**DATA FOR PROCESSING:**
---

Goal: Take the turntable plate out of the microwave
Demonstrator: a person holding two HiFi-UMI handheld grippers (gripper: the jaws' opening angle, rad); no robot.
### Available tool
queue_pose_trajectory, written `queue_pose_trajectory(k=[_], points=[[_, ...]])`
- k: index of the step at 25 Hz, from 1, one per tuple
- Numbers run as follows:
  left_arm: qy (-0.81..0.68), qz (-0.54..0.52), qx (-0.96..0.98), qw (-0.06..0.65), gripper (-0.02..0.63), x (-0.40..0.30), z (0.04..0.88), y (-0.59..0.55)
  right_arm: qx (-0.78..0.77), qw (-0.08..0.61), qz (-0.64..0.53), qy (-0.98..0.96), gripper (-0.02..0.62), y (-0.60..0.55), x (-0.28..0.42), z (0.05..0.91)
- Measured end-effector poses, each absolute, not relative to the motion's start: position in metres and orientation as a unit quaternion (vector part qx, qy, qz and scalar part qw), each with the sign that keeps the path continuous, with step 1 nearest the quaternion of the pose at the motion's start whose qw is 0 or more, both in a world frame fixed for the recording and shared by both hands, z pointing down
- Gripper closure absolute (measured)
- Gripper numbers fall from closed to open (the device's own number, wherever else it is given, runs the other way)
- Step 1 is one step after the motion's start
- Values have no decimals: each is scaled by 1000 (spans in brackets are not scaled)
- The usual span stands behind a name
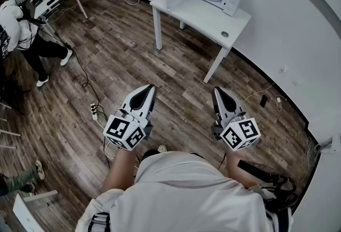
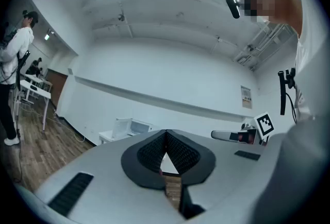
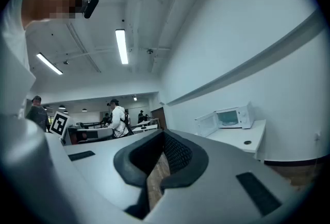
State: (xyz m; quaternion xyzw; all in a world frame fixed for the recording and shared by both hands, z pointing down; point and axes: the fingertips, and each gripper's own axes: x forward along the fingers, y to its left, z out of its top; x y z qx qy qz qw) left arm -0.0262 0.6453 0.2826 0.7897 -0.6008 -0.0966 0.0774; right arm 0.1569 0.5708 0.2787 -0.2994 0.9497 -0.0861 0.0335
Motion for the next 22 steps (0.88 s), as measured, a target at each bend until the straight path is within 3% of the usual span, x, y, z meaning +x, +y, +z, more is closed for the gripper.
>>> queue_pose_trajectory(k=[11, 22], points=[[-652, -97, 749, 69, 595, -137, 294, 676, -242, 41, -88, 965, 591, 579, 39, 288], [-664, -91, 738, 74, 595, -180, 306, 620, -225, 31, -102, 969, 592, 516, -11, 306]])
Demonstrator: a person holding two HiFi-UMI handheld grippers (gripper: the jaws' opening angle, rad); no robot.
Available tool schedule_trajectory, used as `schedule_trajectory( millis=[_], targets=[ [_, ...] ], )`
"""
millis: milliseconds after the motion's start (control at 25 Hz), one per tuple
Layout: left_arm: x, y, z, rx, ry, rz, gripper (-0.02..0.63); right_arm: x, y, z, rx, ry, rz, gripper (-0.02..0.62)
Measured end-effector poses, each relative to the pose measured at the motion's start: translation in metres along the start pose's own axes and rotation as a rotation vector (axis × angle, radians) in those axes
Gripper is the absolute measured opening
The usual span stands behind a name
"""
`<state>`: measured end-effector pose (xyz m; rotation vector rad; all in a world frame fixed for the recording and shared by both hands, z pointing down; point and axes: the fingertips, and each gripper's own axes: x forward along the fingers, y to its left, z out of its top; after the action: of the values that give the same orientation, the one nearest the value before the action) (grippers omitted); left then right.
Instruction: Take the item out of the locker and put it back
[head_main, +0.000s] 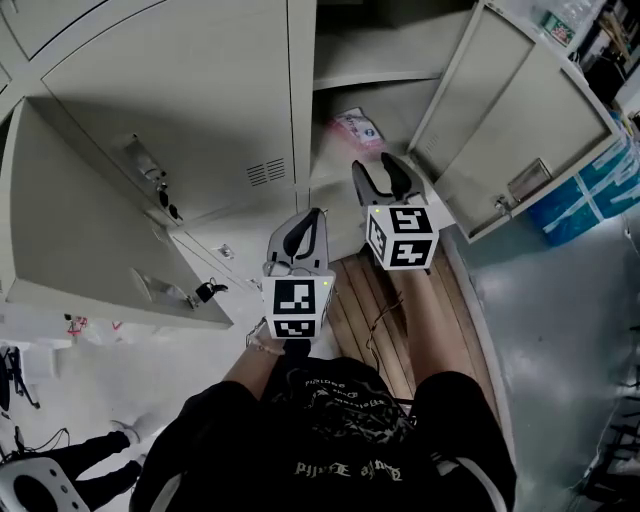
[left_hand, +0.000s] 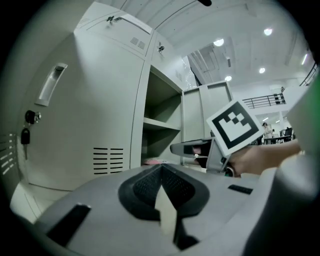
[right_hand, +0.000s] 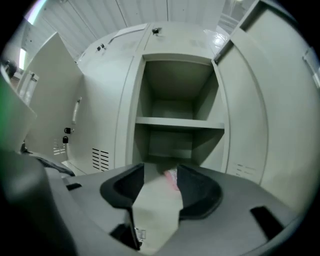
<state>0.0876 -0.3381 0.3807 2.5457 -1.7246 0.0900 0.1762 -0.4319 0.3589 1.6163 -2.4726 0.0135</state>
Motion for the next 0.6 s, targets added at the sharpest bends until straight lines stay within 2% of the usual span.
schedule_trajectory(
  millis=[440, 600],
  targets=[
    [-0.062, -0.034, 0.0, 0.022, -0.034, -0.014, 0.008, -0.103, 0.023, 0.002, 0.004, -0.066, -0.041, 0.199],
    [-0.083, -0.042, -0.002, 0.015, -0.044, -0.021, 0.008, -0.137, 0.027, -0.003, 0.05, -0.089, -0.064, 0.198]
  ],
)
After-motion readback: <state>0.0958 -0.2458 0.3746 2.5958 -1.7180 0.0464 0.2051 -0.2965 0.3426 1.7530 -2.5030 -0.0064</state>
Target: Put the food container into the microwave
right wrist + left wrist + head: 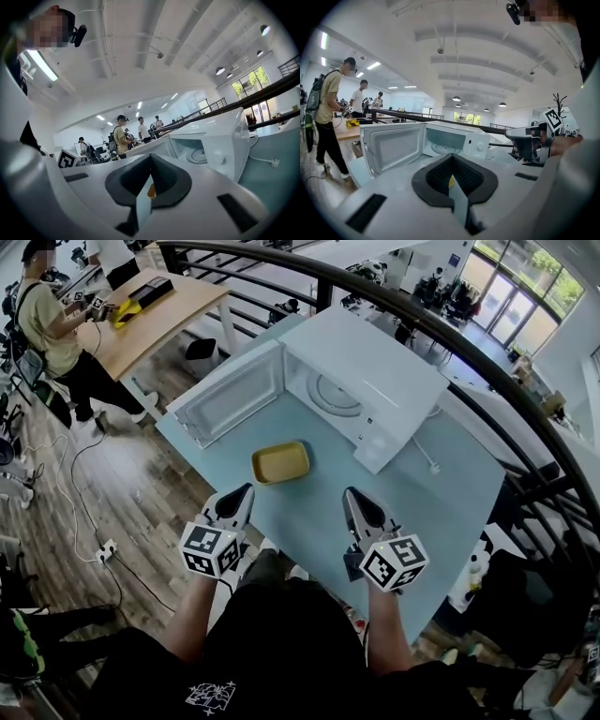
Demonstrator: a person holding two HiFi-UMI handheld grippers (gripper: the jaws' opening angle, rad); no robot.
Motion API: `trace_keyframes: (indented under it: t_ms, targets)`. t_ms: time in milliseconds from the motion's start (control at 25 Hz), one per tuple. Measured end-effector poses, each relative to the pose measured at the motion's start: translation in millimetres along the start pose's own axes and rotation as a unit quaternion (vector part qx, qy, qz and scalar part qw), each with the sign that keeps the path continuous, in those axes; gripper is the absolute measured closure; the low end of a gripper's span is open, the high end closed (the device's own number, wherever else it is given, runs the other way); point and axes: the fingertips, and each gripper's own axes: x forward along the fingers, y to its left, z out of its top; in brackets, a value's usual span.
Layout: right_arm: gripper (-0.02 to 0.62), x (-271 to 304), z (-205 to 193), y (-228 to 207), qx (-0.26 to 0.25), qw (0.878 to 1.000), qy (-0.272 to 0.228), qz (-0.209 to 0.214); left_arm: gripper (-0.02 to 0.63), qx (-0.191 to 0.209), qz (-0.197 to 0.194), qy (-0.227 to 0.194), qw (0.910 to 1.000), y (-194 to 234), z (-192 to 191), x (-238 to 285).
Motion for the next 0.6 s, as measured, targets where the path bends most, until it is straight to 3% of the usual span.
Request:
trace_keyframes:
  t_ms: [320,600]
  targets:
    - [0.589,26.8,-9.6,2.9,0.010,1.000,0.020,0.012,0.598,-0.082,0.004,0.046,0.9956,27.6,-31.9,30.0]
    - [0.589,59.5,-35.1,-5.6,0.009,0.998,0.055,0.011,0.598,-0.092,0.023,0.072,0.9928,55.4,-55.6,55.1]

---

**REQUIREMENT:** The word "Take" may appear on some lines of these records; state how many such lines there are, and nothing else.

**TASK ANSWER:** 2